Tesco, Wal-Mart, Kraft, Nestle and a raft of other companies have launched the EPCglobal standard, designed to speed up the development of RFID.
If successful, the EPCglobal standard will allow any retailer or supplier to read any compliant tag. Each item will have a single, unique tag.
Proponents of RFID argue that this will greatly increase the benefits that the technology can bring to its suppliers.
Standardised tags would allow a retailer to read information from all its suppliers with a single, standardised set of tag readers and a single back-end data infrastructure.
‘Standards are essential. EPCglobal is going to be a part of that,’ said Tesco UK IT director Colin Cobain.

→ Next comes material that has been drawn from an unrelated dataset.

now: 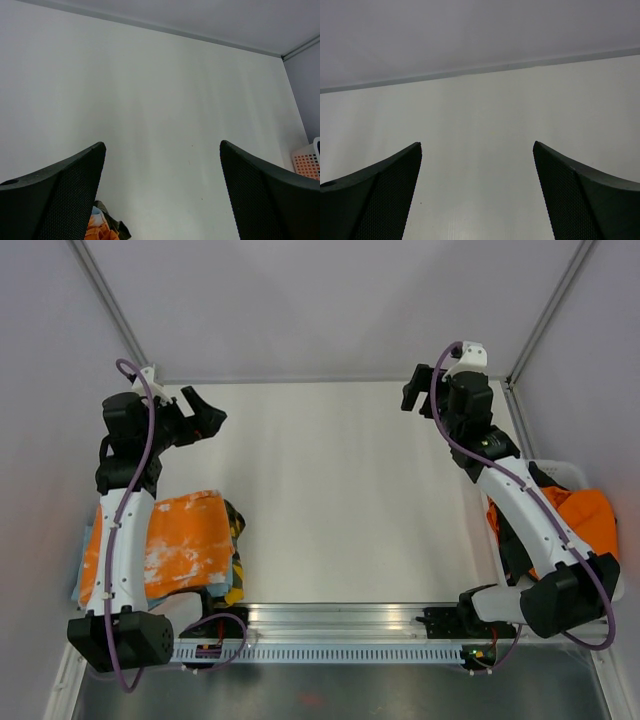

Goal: Fold and stack the trousers
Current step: Neatly place the folded trousers to the corner

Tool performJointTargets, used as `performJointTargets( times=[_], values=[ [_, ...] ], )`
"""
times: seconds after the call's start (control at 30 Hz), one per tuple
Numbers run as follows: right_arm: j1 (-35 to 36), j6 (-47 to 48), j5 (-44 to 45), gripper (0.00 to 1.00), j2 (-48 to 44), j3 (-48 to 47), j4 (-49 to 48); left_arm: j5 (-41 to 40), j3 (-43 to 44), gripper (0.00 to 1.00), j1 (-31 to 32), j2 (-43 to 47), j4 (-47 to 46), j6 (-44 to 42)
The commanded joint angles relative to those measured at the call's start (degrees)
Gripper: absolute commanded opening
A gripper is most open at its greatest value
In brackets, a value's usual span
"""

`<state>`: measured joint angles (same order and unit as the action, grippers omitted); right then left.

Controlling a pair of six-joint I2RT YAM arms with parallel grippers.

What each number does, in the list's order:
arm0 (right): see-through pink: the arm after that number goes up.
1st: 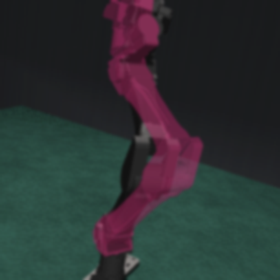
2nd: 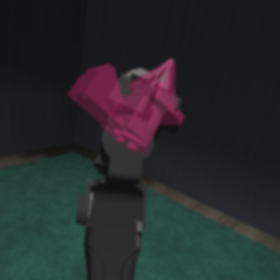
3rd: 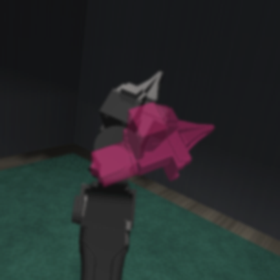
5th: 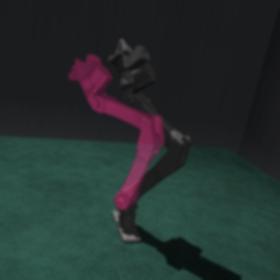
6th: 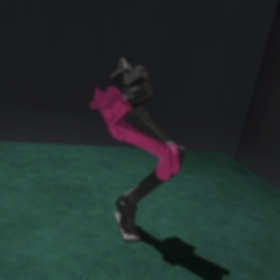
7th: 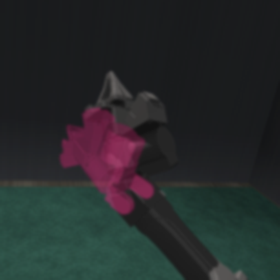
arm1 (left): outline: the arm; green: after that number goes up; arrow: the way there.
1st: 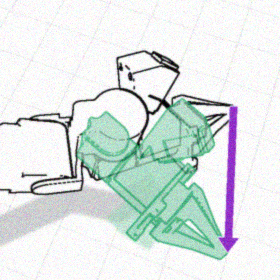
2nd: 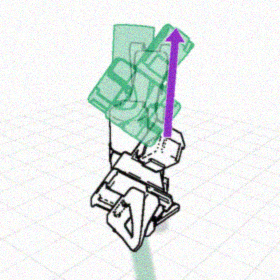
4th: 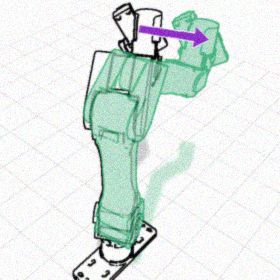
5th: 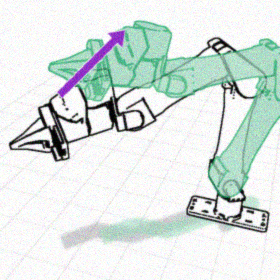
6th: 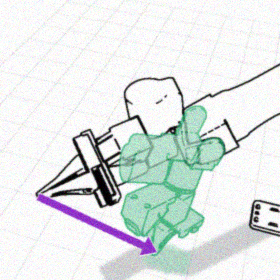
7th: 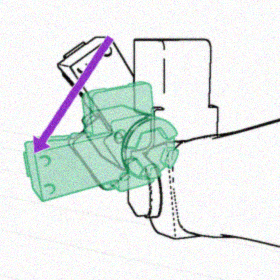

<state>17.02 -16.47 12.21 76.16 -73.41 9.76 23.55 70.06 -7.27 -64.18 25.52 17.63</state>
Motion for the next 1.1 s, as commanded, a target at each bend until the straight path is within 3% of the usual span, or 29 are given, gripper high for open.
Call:
performJointTargets(
  times=[0.0, 0.53, 0.77, 1.07],
  values=[
    [0.12, 0.91, 1.24, 0.98, -3.65, 1.77, -2.55, 2.46, -0.63, 1.00, 0.15, 1.78, -3.10, -1.63],
    [0.12, -1.81, 1.15, 0.98, -13.04, 6.60, -0.36, -7.46, -8.09, 1.00, 0.15, 11.09, -6.26, 4.52],
    [0.12, -3.30, 2.29, 0.98, -20.17, 11.61, 0.35, -1.06, -12.32, 1.00, 0.15, 13.91, -9.44, 9.09],
    [0.12, -3.83, 1.50, 0.98, -20.35, 11.53, -1.58, -1.84, -14.25, 1.00, 0.15, 14.78, -8.03, 9.88]
  ],
)
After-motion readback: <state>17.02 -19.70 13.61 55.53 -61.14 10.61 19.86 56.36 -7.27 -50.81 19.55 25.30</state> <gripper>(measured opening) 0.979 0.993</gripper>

Likewise, suppliers can ship their goods with a single set of tags built into their products at the point of manufacture, reducing the cost of fixing tags into their products.

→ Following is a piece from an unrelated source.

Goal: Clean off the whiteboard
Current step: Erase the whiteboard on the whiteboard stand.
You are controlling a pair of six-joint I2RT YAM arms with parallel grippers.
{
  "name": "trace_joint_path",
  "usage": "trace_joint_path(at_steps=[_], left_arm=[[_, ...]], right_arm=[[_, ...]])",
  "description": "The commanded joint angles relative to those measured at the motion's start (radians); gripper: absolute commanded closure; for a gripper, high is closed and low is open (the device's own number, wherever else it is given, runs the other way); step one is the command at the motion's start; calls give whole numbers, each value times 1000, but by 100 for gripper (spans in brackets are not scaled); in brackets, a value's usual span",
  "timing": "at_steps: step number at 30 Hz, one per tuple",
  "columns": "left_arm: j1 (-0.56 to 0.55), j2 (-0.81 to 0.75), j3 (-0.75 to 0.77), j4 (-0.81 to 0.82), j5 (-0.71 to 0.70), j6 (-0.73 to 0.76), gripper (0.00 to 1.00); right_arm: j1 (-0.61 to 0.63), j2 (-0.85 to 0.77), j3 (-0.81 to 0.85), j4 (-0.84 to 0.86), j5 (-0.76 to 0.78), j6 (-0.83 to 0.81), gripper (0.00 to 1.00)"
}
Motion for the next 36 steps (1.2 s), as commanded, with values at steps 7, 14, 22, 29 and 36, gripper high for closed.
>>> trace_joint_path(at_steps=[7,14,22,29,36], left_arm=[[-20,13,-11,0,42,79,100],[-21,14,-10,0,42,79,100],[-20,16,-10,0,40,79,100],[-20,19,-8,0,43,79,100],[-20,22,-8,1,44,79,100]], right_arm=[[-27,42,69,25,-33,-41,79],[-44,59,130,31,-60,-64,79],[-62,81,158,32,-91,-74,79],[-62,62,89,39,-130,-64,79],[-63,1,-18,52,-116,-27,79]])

Standardised RFID tags could also form the basis of integrated supply chain applications, where tag readers could track a product at every stage from manufacture to sale.
A uniformed approach will increase the volumes manufacturers produce, driving the costs for the end user down.

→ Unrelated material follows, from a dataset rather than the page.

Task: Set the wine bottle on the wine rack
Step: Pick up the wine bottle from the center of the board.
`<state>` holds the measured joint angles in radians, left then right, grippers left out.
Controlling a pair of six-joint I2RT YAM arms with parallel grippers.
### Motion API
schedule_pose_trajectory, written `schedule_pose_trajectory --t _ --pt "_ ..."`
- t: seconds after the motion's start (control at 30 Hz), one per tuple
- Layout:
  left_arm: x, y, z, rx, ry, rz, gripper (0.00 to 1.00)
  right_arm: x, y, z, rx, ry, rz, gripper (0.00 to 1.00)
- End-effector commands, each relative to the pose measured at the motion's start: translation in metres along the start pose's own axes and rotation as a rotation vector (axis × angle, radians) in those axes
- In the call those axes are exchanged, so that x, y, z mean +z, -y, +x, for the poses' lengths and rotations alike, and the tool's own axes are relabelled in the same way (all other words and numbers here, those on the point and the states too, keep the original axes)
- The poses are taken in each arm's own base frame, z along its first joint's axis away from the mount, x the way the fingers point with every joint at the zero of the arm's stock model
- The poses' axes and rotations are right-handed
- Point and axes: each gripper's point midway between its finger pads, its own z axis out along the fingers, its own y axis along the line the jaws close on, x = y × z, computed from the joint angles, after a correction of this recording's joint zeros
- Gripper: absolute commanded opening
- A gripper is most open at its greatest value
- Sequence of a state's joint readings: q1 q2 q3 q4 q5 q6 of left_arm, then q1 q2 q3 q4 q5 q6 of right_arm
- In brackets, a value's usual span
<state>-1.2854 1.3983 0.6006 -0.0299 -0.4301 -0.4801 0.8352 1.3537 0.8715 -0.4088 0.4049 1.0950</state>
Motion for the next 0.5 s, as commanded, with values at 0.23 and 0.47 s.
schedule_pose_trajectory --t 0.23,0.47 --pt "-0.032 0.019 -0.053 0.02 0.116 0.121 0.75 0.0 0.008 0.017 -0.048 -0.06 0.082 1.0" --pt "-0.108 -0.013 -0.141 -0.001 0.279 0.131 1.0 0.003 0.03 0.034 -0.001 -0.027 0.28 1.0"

Tesco has had some success running RFID-based projects within its own business, such as a project to monitor stocks of DVDs. However, integrated applications offer greater benefits that could be even more vital for suppliers.
‘The business case for RFID for the manufacturer in isolation looks weak, to say the least,’ Nestle group director of supply chain Chris Tyas said at the launch of EPCglobal. ‘The case looks weaker still if it is adopted by only one or two retailers.’
Simple though this may sound in principle, getting the world’s retailers to agree is no easy task, and there is no established standard or even an established name. The technology is known as radio barcodes, EOI, EPC or Auto-ID, depending on who you ask.
Possibly the biggest threat to a standardised RFID infrastructure comes from outside the retail industry. Telecommunications regulators have specified different power ratings and frequencies for the radio interface in Europe, the US and Asia. This could lead to three different standards.
However, with Tesco and Wal-Mart on board, the case for EPCglobal looks strong.
‘There is a strong chance that EPCglobal will have a very important impact,’ says Elsa Lion, an analyst at technology research company Ovum. ‘It is likely to establish a standard in the way tags are deployed.’
However, many previous technologies have seen their potential wasted by standards wars and poor interoperability. In the words of Benjamin Franklin, Tyas said: ‘Gentlemen, we must all hang together or we will most assuredly all hang separately.’